RAW DATA: Begin

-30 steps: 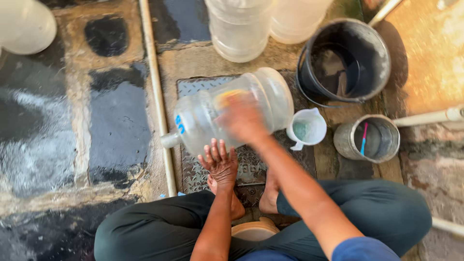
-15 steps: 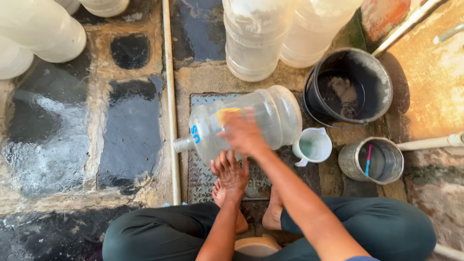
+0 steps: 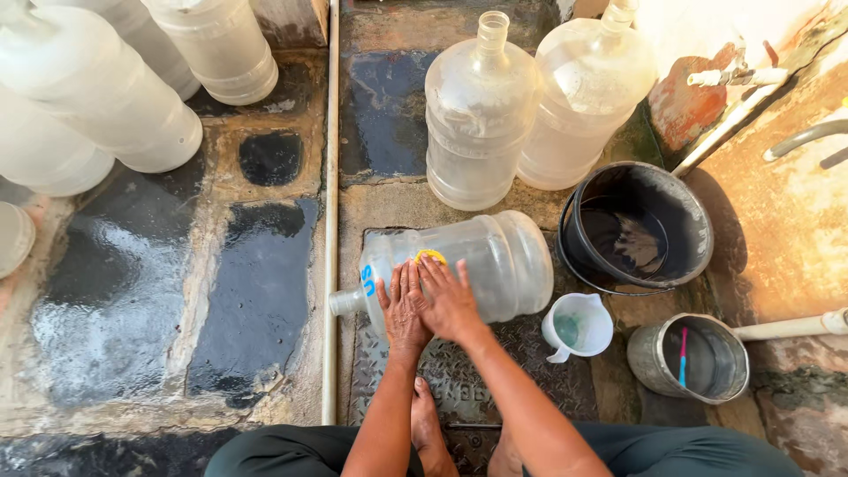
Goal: The person scrubs the exterior of a large plastic water jug with a yellow sponge while sitting on the floor. They repeatedly pour water from a white pitcher onto the jug to rinse it and continue scrubbing different sections of the container.
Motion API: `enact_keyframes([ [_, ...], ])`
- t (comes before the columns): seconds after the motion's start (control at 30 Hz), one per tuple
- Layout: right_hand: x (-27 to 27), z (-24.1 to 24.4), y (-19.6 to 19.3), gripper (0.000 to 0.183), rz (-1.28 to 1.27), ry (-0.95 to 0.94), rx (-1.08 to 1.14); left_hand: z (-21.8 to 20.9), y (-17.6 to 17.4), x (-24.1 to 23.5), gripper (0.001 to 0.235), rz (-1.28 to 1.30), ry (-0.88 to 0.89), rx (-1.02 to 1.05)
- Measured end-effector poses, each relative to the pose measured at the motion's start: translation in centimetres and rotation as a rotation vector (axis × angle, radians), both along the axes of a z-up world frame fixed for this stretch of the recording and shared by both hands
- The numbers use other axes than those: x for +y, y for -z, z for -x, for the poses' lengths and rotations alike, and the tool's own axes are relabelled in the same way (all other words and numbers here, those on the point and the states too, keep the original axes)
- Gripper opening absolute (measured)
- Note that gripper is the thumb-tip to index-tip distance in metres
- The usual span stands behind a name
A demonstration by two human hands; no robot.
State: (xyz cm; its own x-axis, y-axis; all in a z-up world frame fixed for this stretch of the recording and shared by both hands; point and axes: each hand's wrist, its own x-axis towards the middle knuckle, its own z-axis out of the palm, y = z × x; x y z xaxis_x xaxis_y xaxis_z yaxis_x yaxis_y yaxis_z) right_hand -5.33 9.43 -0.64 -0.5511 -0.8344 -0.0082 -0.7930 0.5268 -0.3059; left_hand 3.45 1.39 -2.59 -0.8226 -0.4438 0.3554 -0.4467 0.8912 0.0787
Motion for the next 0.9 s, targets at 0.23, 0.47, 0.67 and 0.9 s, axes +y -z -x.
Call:
enact_keyframes([
  [0.23,8.7,10.1,-0.9,0.073,-0.048,0.378,0.138,-4.1,4.0,2.2,0.09,-0.113,0.033,0.248],
  [0.47,3.8,5.1,1.6,0.077,0.035,0.208,0.169,-0.1,0.5,0.1,0.064,-0.219,-0.18,0.238],
  [0.67,3.5,2.4,-0.6,0.073,0.029,0.074,0.054,-1.0,0.5,0.6,0.054,-0.056,-0.185,0.277],
  [0.9,6.4,7.3,-3.0,0.078,-0.097,0.513,0.031,-4.7,7.5,5.8,0.056,0.032,-0.131,0.328],
])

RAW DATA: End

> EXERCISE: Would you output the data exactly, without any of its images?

> COMPLETED EXERCISE:
-30 steps: 
-15 steps: 
+0 steps: 
Goal: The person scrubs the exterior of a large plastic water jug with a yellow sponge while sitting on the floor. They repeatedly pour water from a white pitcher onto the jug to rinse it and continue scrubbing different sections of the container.
Motion API: `enact_keyframes([ [_, ...], ])`
- t (comes before the columns): seconds after the motion's start (control at 30 Hz), one per tuple
- Layout: right_hand: x (-27 to 27), z (-24.1 to 24.4), y (-19.6 to 19.3), gripper (0.000 to 0.183), rz (-1.28 to 1.27), ry (-0.95 to 0.94), rx (-1.08 to 1.14); left_hand: z (-21.8 to 20.9), y (-17.6 to 17.4), x (-24.1 to 23.5), gripper (0.001 to 0.235), rz (-1.28 to 1.30), ry (-0.88 to 0.89), rx (-1.02 to 1.05)
- Measured end-effector poses, each relative to the pose measured at the motion's start: translation in centimetres and rotation as a rotation vector (axis × angle, radians), both along the axes of a z-up world frame fixed for this stretch of the recording and shared by both hands
- The numbers use other axes than those: x for +y, y for -z, z for -x, for the poses' lengths and rotations alike, and the tool's own axes are relabelled in the same way (all other words and numbers here, those on the point and the states too, keep the original axes)
- Gripper opening absolute (measured)
- Note that gripper is the thumb-tip to index-tip distance in metres
- The usual span stands behind a name
A demonstration by two human hands; no robot.
State: (xyz cm; its own x-axis, y-axis; all in a z-up world frame fixed for this stretch of the recording and shared by both hands; point and axes: each hand's wrist, its own x-axis towards the middle knuckle, its own z-axis out of the palm, y = z × x; x y z xaxis_x xaxis_y xaxis_z yaxis_x yaxis_y yaxis_z) right_hand -5.33 9.43 -0.64 -0.5511 -0.8344 -0.0082 -0.7930 0.5268 -0.3059; left_hand 3.45 1.39 -2.59 -0.8226 -0.4438 0.3554 -0.4467 0.8912 0.0787
Motion for the next 0.9 s, targets at 0.23, 0.47, 0.67 and 0.9 s, axes +y -z -x.
Call:
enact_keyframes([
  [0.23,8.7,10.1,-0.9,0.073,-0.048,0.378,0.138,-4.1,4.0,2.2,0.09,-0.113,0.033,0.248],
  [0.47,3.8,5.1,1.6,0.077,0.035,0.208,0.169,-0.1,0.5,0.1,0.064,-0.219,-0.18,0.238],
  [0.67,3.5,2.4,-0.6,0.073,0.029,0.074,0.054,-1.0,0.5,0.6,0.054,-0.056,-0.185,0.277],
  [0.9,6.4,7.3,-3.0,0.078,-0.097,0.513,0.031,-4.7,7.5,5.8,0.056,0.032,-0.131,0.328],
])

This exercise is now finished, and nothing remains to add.